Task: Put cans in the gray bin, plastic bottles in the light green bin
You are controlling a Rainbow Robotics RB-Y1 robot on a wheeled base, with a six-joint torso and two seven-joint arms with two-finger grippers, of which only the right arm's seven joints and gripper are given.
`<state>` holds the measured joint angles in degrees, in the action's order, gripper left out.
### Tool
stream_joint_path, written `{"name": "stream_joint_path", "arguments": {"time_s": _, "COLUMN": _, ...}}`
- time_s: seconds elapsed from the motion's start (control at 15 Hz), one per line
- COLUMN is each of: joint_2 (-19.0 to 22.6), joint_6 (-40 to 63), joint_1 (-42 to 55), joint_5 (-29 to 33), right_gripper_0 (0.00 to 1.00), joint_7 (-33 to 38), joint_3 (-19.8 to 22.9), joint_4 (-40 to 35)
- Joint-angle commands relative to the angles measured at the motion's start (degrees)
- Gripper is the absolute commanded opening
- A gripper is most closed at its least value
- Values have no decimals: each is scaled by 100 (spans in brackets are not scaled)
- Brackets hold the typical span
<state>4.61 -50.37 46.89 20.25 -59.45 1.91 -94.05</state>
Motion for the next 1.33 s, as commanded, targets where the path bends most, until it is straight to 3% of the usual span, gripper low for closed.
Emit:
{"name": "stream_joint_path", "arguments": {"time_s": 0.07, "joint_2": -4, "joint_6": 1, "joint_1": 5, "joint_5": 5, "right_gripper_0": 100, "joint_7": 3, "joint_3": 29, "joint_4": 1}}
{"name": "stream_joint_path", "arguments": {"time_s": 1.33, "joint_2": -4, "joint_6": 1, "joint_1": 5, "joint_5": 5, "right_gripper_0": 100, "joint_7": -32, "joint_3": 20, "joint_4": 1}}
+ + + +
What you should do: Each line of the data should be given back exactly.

Result below:
Task: Put cans in the gray bin, plastic bottles in the light green bin
You are controlling a Rainbow Robotics RB-Y1 robot on a wheeled base, with a six-joint torso and two seven-joint arms with two-finger grippers, of which only the right arm's seven joints and gripper are given.
`<state>` holds the measured joint angles in degrees, in the action's order, gripper left out.
### Tool
stream_joint_path, written `{"name": "stream_joint_path", "arguments": {"time_s": _, "COLUMN": _, ...}}`
- time_s: seconds elapsed from the motion's start (control at 15 Hz), one per line
- COLUMN is each of: joint_2 (-19.0 to 22.6), joint_6 (-40 to 63), joint_1 (-42 to 55), joint_5 (-29 to 33), right_gripper_0 (0.00 to 1.00), joint_7 (-33 to 38), joint_3 (-19.8 to 22.9), joint_4 (-40 to 35)
- Joint-angle commands relative to the angles measured at the motion's start (degrees)
- Gripper is the absolute commanded opening
- A gripper is most closed at its least value
- Values have no decimals: each is scaled by 100 (spans in brackets are not scaled)
- Brackets hold the typical span
<state>4.61 -50.37 46.89 20.25 -59.45 1.91 -94.05</state>
Motion for the next 1.33 s, as commanded, targets where the path bends most, until it is straight to 3% of the usual span, gripper low for closed.
Emit:
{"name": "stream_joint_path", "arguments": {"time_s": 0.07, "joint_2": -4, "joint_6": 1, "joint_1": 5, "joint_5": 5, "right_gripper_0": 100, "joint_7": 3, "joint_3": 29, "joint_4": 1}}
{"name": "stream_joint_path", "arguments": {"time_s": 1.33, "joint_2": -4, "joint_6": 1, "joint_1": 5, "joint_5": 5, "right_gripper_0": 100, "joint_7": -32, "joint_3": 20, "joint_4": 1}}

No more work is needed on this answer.